● **DIRECTIONS**
Starting from the line that holds "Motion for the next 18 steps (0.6", print every line through the end of the records, first and last included.

--

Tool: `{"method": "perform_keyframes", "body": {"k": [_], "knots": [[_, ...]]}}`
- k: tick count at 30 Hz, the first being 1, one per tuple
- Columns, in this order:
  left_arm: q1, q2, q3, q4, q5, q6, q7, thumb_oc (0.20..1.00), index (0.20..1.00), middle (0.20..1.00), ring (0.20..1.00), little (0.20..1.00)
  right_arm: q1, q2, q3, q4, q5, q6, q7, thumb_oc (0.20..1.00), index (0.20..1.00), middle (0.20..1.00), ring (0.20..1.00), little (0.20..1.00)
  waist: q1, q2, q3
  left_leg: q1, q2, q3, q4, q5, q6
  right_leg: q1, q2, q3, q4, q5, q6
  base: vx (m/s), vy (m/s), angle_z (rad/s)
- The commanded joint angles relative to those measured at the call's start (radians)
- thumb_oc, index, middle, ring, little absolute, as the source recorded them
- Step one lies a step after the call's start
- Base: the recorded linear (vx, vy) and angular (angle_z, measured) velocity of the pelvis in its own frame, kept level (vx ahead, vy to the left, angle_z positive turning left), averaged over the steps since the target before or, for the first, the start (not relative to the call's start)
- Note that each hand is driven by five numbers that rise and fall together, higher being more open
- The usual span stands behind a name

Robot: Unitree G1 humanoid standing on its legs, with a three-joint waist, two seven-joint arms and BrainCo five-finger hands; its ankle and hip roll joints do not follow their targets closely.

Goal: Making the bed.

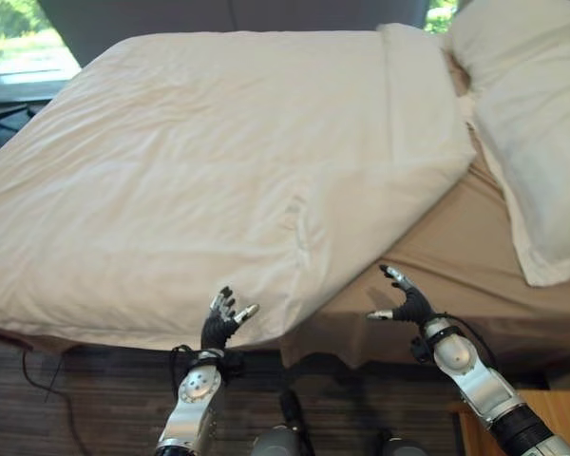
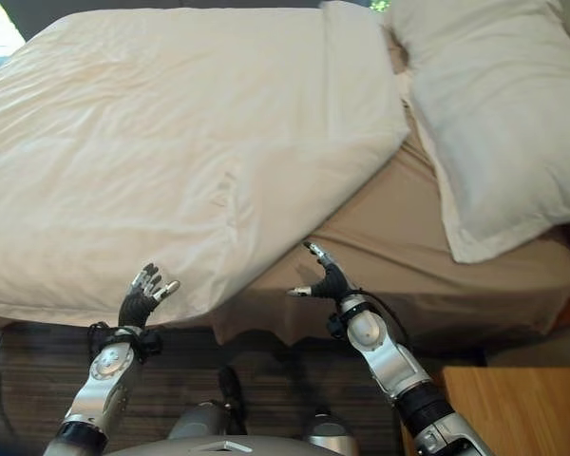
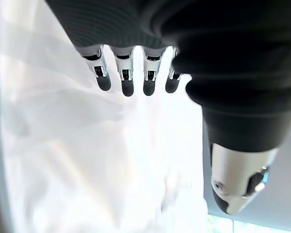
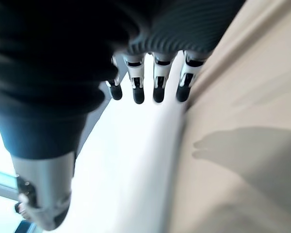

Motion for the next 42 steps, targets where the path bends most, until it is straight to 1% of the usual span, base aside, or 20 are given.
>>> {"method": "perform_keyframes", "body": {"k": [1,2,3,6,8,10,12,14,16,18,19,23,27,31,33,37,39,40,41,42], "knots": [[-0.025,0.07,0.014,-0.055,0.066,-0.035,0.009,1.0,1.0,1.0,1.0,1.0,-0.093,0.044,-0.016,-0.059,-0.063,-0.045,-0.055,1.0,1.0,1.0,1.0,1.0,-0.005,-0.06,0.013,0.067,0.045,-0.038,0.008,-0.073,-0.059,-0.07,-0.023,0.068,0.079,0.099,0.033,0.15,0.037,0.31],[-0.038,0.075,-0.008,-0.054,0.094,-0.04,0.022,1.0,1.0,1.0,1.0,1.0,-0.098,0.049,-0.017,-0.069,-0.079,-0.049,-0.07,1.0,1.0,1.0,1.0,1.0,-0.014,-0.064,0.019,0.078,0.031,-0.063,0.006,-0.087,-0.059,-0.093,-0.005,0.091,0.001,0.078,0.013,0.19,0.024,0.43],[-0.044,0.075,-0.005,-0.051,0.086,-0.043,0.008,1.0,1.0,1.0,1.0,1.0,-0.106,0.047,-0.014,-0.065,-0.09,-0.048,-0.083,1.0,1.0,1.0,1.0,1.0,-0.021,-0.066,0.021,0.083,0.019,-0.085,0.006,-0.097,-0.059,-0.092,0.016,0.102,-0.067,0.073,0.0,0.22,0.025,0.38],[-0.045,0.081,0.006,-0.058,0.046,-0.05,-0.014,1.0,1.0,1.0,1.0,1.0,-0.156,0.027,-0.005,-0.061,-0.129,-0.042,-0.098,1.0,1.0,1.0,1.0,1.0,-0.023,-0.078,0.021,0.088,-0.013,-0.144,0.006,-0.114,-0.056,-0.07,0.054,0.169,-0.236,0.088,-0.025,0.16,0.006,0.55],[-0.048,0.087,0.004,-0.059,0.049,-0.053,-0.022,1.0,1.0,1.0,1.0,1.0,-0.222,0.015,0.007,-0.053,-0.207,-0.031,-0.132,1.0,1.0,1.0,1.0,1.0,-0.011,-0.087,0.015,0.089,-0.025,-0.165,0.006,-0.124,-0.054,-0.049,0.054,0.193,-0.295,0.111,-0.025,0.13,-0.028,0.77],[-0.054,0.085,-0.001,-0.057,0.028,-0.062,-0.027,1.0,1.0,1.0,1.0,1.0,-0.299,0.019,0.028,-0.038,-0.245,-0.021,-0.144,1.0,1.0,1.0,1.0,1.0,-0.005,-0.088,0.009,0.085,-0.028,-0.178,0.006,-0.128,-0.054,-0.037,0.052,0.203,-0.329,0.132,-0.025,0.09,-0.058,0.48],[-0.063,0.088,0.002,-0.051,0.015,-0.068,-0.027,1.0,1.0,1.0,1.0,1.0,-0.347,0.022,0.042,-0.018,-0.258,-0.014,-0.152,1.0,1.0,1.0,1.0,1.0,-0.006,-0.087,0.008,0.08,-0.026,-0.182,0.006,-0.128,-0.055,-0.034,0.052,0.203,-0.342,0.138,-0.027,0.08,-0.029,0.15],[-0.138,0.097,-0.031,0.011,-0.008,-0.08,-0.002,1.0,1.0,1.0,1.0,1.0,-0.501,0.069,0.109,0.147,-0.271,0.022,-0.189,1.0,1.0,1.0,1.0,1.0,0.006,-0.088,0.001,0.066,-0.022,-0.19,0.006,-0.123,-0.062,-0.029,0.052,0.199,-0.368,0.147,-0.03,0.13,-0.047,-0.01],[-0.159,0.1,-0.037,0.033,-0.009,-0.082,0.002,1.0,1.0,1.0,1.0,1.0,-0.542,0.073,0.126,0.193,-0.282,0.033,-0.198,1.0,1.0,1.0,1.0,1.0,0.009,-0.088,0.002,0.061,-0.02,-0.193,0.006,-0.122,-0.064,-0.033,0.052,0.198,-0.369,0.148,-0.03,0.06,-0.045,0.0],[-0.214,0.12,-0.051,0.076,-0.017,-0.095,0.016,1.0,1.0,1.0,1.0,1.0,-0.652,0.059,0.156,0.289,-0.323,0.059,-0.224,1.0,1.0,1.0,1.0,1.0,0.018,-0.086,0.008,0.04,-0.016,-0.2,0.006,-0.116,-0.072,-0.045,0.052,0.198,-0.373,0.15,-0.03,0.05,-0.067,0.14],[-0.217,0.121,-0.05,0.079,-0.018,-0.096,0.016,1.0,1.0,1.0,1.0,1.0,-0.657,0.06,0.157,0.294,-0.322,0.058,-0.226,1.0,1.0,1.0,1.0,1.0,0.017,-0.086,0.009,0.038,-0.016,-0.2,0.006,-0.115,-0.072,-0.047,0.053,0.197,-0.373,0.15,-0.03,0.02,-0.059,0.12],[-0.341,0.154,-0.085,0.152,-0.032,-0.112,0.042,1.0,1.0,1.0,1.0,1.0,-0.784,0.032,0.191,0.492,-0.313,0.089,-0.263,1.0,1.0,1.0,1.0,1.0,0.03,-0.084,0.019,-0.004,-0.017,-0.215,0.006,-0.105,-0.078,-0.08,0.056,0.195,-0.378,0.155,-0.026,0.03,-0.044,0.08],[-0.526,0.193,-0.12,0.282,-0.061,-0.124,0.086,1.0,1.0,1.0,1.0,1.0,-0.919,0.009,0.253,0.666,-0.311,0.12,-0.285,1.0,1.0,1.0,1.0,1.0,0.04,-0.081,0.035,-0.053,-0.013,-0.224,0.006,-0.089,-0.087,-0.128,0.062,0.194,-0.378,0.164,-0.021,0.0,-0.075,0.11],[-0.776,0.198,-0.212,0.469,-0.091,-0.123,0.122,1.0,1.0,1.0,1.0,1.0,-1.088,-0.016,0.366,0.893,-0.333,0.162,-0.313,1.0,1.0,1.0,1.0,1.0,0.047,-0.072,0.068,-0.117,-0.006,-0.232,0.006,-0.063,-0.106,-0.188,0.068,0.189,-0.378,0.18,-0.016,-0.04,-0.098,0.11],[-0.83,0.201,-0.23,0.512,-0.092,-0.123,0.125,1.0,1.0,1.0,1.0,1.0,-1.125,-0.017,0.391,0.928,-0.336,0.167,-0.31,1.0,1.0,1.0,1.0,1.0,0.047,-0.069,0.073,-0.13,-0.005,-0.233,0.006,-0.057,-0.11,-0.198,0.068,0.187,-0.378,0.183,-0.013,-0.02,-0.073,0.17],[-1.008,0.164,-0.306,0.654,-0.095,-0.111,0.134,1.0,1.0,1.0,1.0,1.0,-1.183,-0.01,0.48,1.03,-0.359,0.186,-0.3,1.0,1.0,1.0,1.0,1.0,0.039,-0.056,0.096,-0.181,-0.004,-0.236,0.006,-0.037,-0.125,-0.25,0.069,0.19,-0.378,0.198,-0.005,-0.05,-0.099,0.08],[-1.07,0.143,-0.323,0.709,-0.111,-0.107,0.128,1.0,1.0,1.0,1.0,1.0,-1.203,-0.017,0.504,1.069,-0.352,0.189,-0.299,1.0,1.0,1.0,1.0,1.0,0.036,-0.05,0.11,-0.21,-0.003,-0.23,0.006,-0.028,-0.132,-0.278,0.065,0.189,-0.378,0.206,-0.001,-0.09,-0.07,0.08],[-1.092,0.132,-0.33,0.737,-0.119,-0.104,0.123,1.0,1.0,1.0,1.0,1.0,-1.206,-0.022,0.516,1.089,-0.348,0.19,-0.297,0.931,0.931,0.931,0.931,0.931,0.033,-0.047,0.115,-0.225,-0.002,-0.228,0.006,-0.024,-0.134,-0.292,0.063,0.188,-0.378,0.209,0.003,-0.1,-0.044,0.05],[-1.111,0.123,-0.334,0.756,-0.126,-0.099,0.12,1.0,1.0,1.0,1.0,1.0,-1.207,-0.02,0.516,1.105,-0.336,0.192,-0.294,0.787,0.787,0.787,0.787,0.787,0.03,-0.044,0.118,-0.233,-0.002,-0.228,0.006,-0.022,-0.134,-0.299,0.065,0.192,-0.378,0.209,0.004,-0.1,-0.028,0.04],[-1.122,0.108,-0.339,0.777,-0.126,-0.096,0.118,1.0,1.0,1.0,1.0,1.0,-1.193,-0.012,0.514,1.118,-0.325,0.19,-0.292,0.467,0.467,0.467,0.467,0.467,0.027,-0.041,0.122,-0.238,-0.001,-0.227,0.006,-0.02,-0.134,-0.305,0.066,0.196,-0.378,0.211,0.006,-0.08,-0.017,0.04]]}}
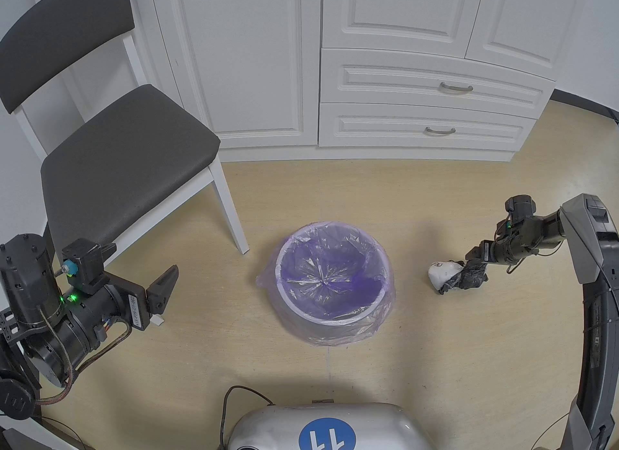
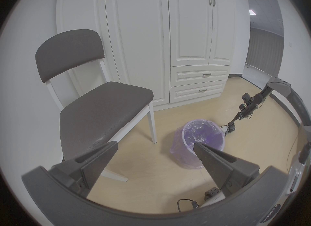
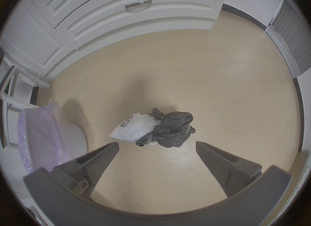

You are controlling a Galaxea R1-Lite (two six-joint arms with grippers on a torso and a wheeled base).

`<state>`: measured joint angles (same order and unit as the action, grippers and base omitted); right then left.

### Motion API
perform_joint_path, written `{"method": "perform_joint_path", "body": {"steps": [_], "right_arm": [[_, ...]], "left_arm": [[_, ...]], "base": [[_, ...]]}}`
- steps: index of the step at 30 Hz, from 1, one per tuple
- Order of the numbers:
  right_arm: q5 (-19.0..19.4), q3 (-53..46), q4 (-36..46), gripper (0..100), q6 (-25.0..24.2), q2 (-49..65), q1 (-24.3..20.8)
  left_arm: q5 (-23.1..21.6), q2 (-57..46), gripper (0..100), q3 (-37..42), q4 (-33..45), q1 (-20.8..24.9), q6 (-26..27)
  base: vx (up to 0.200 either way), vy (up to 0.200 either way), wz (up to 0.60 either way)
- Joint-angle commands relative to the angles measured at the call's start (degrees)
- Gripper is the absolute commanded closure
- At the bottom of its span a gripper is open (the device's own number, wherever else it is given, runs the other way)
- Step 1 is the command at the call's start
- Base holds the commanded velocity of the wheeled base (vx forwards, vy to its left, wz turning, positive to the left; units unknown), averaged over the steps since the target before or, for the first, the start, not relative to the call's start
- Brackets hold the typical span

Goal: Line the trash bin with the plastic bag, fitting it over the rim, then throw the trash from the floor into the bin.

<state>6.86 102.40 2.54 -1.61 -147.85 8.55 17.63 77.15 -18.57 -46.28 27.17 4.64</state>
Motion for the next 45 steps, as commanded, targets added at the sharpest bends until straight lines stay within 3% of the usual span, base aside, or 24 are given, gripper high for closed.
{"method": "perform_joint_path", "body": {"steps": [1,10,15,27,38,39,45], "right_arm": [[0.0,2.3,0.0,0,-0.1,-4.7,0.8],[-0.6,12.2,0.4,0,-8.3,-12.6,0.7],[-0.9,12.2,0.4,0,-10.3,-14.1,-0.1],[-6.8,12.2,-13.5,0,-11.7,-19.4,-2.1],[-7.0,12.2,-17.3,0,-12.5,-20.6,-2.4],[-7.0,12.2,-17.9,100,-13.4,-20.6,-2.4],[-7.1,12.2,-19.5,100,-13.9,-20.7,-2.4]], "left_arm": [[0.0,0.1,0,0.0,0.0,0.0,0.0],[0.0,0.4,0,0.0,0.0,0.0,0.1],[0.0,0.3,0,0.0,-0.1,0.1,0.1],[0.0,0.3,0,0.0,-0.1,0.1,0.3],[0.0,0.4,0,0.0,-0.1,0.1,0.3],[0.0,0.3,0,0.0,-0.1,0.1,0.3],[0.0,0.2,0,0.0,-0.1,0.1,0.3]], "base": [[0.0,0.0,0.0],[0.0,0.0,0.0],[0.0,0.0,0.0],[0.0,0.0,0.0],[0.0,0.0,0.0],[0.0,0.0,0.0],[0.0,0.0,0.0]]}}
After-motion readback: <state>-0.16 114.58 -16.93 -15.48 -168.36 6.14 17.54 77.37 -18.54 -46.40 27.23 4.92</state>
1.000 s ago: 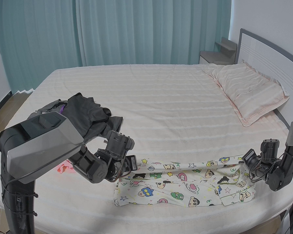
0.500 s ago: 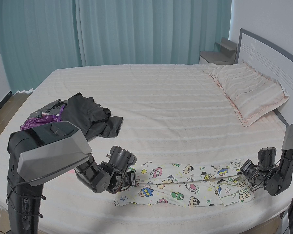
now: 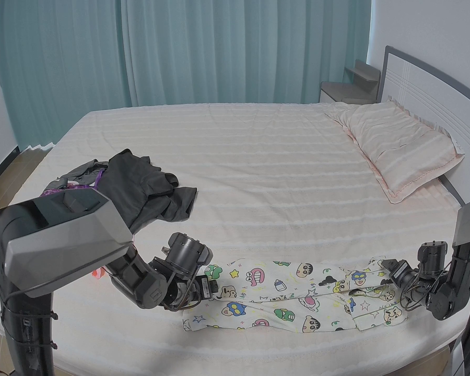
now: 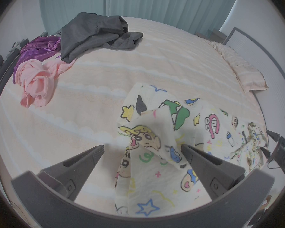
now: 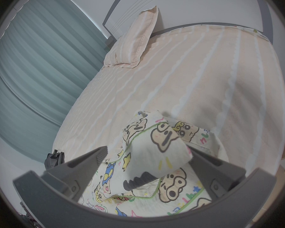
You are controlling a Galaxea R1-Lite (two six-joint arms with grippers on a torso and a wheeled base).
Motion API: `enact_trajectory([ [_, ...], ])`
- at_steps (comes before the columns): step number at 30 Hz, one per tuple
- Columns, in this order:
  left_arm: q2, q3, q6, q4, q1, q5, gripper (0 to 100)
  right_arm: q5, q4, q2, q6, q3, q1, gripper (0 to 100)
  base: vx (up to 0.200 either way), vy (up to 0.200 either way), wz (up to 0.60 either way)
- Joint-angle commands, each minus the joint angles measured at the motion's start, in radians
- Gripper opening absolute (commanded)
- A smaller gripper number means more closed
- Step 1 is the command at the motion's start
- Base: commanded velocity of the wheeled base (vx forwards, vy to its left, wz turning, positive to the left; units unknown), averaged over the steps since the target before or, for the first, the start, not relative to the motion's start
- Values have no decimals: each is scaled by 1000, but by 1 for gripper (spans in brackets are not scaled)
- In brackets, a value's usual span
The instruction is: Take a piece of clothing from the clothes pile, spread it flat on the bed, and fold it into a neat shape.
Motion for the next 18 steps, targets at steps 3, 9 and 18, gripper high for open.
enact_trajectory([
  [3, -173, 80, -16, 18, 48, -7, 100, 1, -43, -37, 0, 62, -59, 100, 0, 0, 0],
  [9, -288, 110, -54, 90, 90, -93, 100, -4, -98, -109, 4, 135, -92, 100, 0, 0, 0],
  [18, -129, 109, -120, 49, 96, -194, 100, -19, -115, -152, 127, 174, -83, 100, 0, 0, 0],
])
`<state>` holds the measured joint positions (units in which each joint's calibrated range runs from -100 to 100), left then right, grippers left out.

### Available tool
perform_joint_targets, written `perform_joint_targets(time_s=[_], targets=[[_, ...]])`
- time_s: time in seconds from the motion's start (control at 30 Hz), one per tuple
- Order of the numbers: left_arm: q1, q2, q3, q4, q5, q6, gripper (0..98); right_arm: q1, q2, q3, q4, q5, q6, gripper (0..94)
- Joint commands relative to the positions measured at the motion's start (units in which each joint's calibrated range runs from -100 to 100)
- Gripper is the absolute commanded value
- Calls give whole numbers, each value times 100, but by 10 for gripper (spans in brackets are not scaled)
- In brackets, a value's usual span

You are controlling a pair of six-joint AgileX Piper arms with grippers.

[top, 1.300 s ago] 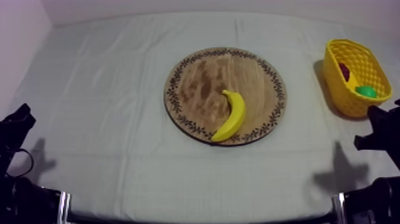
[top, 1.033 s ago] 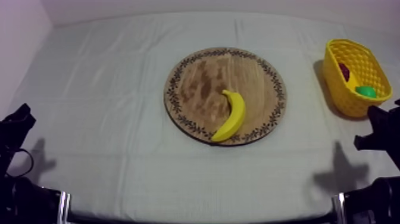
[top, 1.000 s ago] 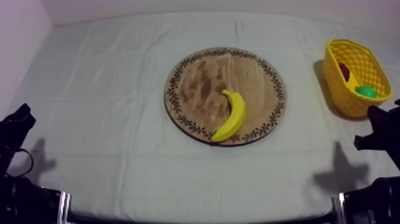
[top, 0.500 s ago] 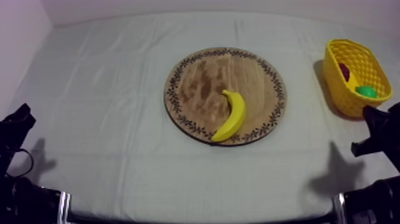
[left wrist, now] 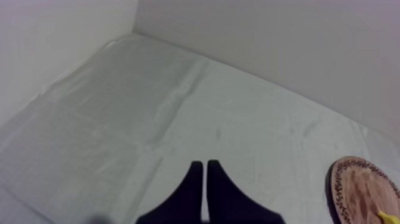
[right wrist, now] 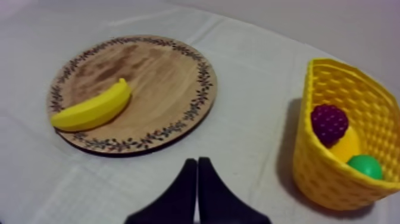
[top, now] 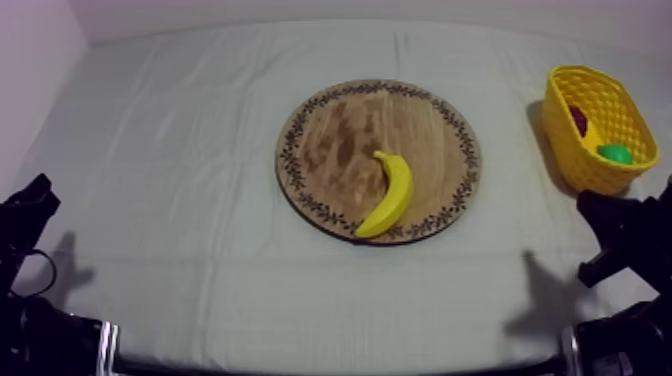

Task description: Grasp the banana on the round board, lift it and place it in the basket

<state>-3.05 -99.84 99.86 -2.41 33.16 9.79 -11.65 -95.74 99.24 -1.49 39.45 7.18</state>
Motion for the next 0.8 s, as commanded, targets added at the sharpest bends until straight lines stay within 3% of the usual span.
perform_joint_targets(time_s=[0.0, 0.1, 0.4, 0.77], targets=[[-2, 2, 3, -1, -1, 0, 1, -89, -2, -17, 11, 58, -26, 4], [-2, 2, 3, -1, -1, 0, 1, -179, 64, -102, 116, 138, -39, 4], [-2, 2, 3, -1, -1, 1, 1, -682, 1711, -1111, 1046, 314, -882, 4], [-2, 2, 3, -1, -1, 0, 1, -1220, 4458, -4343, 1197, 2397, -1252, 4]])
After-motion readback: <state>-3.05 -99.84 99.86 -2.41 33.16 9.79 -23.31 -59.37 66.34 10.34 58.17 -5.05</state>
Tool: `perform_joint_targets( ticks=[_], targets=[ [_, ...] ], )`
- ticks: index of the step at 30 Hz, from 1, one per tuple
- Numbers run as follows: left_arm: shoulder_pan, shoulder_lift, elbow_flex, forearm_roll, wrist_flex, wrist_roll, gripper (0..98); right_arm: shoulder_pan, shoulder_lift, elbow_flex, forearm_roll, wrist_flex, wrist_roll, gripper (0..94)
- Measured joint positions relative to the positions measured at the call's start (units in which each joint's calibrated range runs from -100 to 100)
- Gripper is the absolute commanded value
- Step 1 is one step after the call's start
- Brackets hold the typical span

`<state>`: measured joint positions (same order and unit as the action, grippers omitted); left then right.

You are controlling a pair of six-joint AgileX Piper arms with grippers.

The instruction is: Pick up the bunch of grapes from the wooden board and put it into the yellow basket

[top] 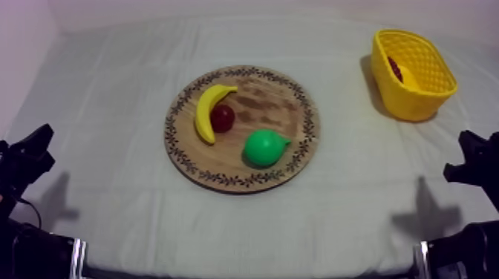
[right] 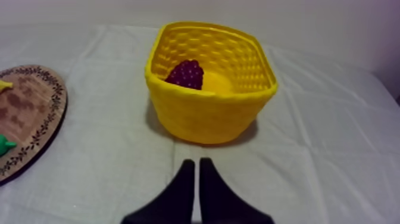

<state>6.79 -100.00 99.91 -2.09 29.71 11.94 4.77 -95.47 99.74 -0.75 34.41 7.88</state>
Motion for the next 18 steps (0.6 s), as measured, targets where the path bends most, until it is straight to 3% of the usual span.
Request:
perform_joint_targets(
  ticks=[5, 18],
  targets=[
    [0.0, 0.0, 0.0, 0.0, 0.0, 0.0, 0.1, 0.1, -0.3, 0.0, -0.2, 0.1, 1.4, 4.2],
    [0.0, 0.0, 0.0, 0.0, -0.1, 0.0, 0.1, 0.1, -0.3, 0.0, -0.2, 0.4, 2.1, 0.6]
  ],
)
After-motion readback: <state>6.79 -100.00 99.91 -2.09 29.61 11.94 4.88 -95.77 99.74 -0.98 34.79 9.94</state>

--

● **ANSWER SPACE**
Motion for the next 18 steps (0.6 s), as measured, targets where the path bends most, until it is straight to 3% of the usual span.
Request:
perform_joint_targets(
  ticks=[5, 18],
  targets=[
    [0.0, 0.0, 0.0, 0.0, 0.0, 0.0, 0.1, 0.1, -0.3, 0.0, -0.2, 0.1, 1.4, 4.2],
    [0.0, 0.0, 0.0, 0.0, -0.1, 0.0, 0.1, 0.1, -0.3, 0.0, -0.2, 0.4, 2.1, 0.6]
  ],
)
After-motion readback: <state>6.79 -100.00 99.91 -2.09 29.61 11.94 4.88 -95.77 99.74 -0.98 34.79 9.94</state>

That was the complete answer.